The delocalized electrons in benzene are significant because they provide extra stability to the molecule through resonance. This delocalization results in the unique chemical reactivity of benzene, making it less reactive towards addition reactions that would disrupt the aromatic system, while favoring substitution reactions that preserve the aromatic electron configuration.

Benzene is less reactive than alkenes towards addition reactions due to the stability of its aromatic system. The delocalization of electrons in benzene's π-cloud above and below the plane of the carbon atoms contributes to significant stabilization. This delocalization forms a more stable structure compared to the localized π bonds in alkenes. Disrupting the aromaticity by adding atoms to benzene would mean losing this stability, which is why benzene tends to undergo substitution reactions that preserve its aromatic character rather than addition reactions that would destroy it.

The criteria for a compound to be considered aromatic are based on Hückel's rule, which states that a molecule must have:

  • A cyclic ring of sp2 hybridized atoms.
  • Planarity, allowing for overlapping p-orbitals.
  • A continuous π electron cloud above and below the plane of the molecule (system fully conjugated).
  • A total number of 4n + 2 π electrons (where n is a non-negative integer) in the ring system.

This combination of features allows for exceptional stability due to the delocalization of the π electrons, characteristic of aromatic compounds.

Hückel's rule, also known as the (4n + 2) π electron rule, is a criterion for determining if a planar ring molecule will have aromatic properties. According to this rule, a molecule must have a certain number of π electrons to be considered aromatic: a fully conjugated cyclic molecule with (4n + 2) π electrons, where n is a non-negative integer (n = 0, 1, 2, ...), will exhibit aromaticity. This denotes an extra stability due to the delocalization of π electrons across the ring structure, often leading to lower reactivity in aromatic compounds compared to non-aromatic compounds.

  • Aromatic compounds are cyclic, planar structures with a conjugated π-electron system that follows Hückel's rule, possessing 4n + 2 π electrons, which gives them added stability.
  • Antiaromatic compounds also have cyclic, conjugated π-electron systems but have 4n π electrons that result in instability and reactivity due to the lack of delocalization energy.
  • Nonaromatic compounds either do not fulfill the criteria for aromaticity, such as not being cyclic or planar, or they do not have a π-conjugated system ⇒ they are neither especially stable nor particularly unstable simply because of their electron configuration.

Benzene is the simplest aromatic compound, with a six-membered ring and alternating double bonds. Other examples include toluene, which is benzene with a methyl group attached, and naphthalene, which consists of two fused benzene rings. Polycyclic aromatic hydrocarbons (PAHs) such as anthracene and phenanthrene have multiple fused benzene rings.

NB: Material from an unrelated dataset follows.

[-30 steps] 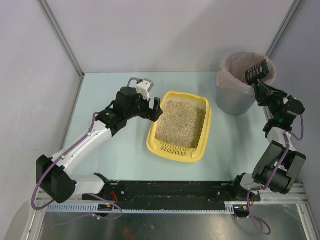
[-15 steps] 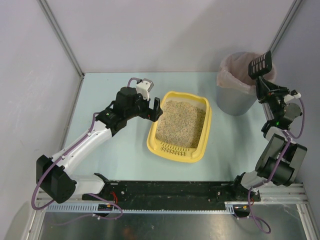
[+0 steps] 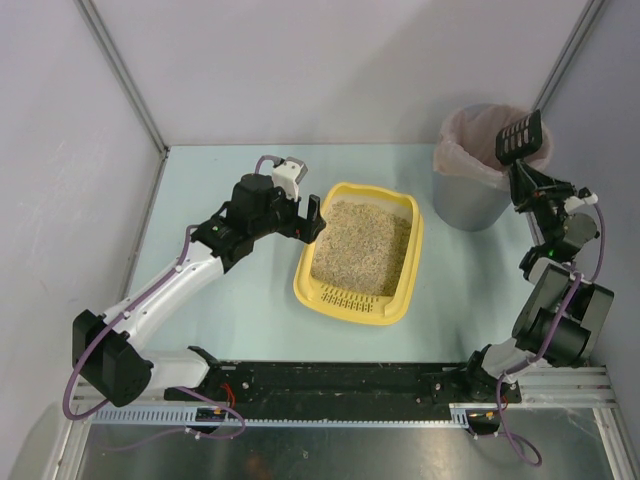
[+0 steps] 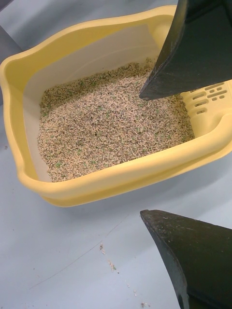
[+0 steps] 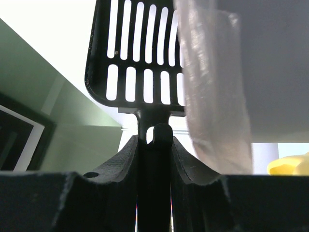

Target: Clean the litter box

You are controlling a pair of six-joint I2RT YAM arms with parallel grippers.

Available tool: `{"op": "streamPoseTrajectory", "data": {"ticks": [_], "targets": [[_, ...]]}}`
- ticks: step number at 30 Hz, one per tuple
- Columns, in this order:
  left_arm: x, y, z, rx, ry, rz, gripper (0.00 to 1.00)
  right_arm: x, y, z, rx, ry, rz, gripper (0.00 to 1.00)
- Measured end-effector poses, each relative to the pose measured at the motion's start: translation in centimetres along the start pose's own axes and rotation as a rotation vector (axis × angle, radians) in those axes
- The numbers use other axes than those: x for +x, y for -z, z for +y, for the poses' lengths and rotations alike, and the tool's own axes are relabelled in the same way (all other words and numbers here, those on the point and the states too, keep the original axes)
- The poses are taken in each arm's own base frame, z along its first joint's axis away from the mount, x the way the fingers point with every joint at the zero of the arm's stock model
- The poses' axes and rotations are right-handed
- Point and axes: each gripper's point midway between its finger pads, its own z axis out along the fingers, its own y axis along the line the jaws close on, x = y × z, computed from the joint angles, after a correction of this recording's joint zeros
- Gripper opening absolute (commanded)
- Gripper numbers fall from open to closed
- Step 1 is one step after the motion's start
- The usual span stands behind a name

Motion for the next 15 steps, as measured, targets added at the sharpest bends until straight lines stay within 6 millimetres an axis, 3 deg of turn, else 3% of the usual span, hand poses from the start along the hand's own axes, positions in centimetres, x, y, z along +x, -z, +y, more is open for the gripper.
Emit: {"op": "streamPoseTrajectory", "data": {"ticks": [8, 15], "targets": [[0.0, 0.0, 0.0, -0.001, 0.000, 0.000, 0.99, 2.3, -0.1, 4.6, 0.022, 0.072, -0.007, 0.00], [0.1, 0.0, 0.0, 0.000, 0.000, 0.002, 0.96, 6.5, 0.1, 11.4, 0.045, 0.495, -0.060, 0.00]]}}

Aromaticity is not limited to hydrocarbons ⇒ heterocyclic compounds like pyridine and furan also exhibit aromatic characteristics, containing nitrogen and oxygen in the ring, respectively.

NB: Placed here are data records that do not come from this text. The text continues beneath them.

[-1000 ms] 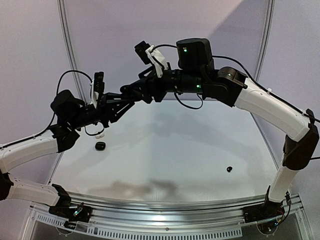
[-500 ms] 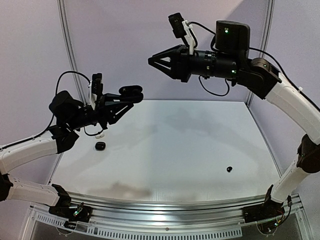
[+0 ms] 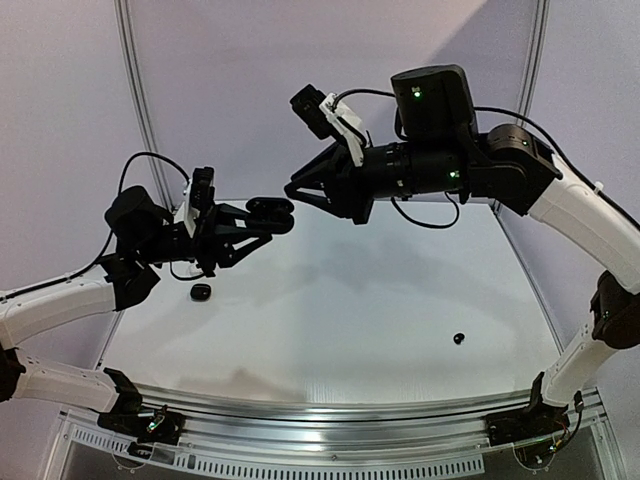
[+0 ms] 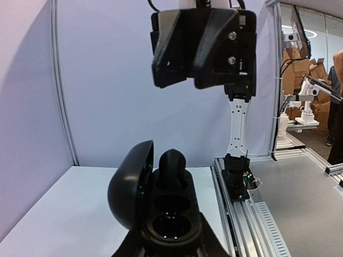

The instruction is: Insert the wireless bluetooth earbuds into the charging case

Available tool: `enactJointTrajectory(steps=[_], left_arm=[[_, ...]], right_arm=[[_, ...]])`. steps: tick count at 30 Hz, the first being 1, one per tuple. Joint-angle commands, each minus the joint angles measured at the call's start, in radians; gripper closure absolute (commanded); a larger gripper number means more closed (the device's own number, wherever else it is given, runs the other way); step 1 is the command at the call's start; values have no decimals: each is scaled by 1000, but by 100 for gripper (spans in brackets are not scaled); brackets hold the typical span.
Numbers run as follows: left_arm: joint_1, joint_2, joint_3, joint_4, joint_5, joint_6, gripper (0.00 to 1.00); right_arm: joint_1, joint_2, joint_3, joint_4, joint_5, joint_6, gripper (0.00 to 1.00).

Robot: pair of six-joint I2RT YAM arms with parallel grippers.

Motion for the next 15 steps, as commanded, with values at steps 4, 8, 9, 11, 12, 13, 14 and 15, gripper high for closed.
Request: enactJointTrajectory(steps=[4,8,9,11,12,13,14,15], left_arm=[[-12,-9,-1,-61,59,119,100],[-12,-4,1,-71,65,112,100],[-12,-4,1,-70,66,110,100],[-12,-3,1,-72,62,106,100],[-12,-4,1,-70,61,103,100],[-13,-3,0,-68,60,97,100],[-12,-4,-1,-67,59,92,100],[-12,-4,-2,-66,61,87,100]], right_arm=[[24,91,114,-155,58,-73,78],[40,108,126,-162,40,-90,80],[43,105,126,-158,33,-96,80],[52,102,126,-153,18,-104,81],[55,102,128,-153,19,-106,81],[57,104,128,-157,23,-109,82],[60,104,128,-160,27,-111,83],[60,104,127,-163,31,-111,83]])
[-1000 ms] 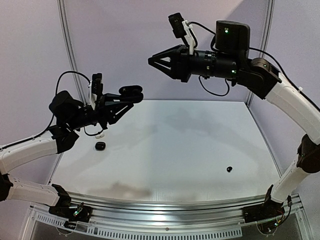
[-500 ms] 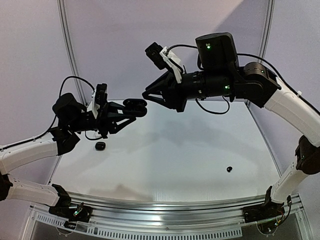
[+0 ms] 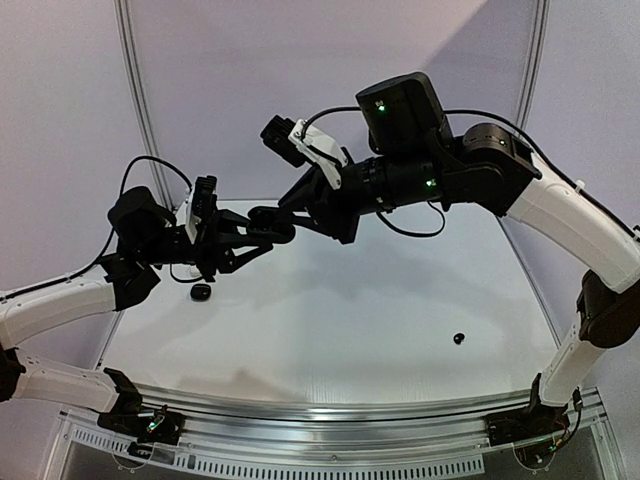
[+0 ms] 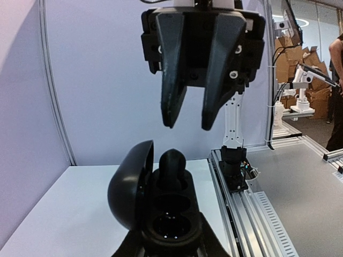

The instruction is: Insert the wireless bluetooth earbuds into the charging case

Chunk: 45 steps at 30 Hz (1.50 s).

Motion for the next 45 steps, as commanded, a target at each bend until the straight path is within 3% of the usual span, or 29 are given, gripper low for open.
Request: enactJointTrajectory(steps=[1,22,34,38,45], left_arm=[[-12,-4,-2,-12,12,-8,100],[-14,-2,1,-1,4,-23,100],[-4,-10,-28,152,10,-134,100],[-4,-7,-30,180,33,-137,100],[-3,-13,-28,173,40,-117,100]], right_arm=[[17,7,22,-27,0,-22,83],[24,41,30,-59,87,-45,85],[23,38,-6,-49,83,-75,93],[23,7,-69,30,94,-104,95],[24,4,-74,11,139,-164,94]])
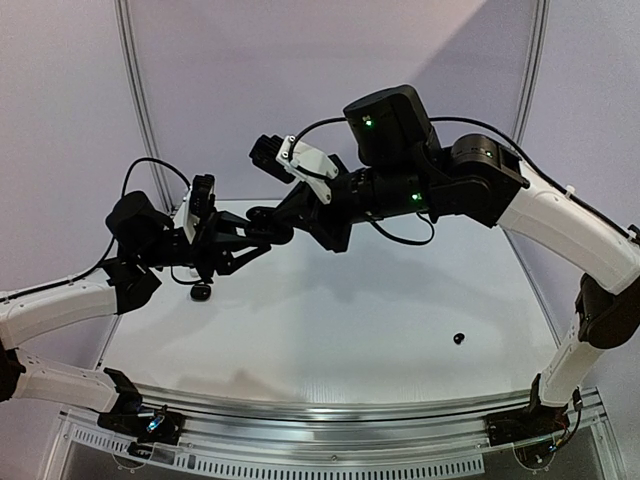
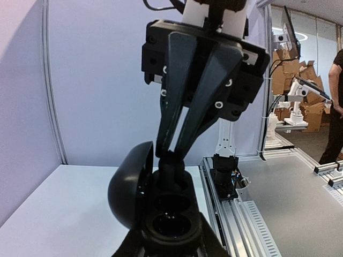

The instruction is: Insert the wireless bluetooth earbuds into the charging case

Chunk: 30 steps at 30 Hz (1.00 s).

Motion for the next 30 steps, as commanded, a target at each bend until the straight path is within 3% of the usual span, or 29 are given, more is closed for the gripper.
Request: enactJointTrajectory(steps=[1,30], left_arm=[[-2,-15,2,81,22,1,100],[0,-15,-3,53,22,-8,100]], right_arm=[[5,-5,-26,-45,50,-47,94],[6,-50,-22,99,39,-11,70]])
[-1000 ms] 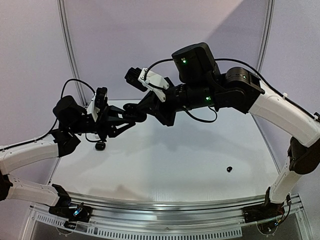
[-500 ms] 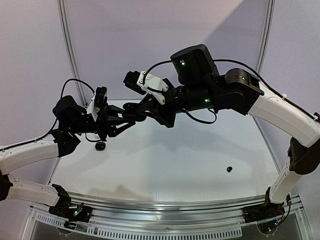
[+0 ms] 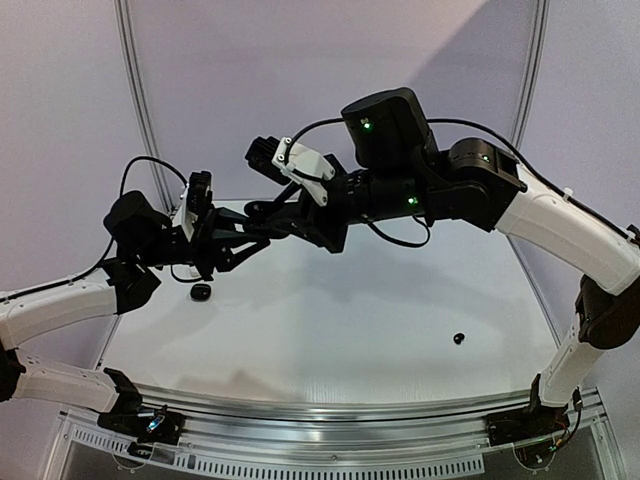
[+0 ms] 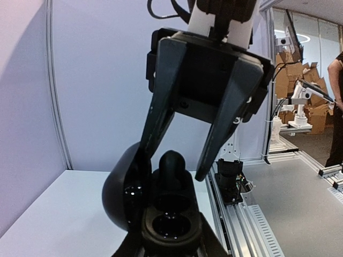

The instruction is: Insert the wireless bluetooth earbuds into the charging case

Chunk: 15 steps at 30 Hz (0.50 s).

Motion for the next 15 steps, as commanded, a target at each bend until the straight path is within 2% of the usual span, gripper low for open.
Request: enactJointTrajectory(steps=[1,7,15], left_arm=[[-2,-15,-3,20,33,-4,100],[-2,-15,-3,18,32,-12,100],[-2,-16,-2,15,20,-19,100]], right_arm=[[0,-51,-7,69,8,24,69],[1,-82,-13,131,-52,47,64],[-1,-136,-41,197,-103,120,64]])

Catalytic hydrogenation in the reduction of aromatic compounds involves the addition of hydrogen in the presence of a metal catalyst. Unlike non-aromatic substrates, the process typically requires higher temperatures and pressures due to the stability of the aromatic ring.

Reaction conditions for Birch reduction typically involve the use of alkali metals (e.g., sodium) in the presence of liquid ammonia or an alcohol. Low temperatures and careful control of reagent stoichiometry are critical for successful outcomes.

Birch reduction is an organic reaction that results in the formation of a nonconjugated diene. The process begins with sodium (Na) reacting with liquid ammonia (NH3) to generate a solvated electron that is subsequently transferred to the aromatic ring. The aromatic ring is protonated, forming a radical intermediate. A second single electron is then transferred from sodium to the radical intermediate, forming an anion. The final step involves the protonation of the anion, ultimately leading to the formation of the nonconjugated diene.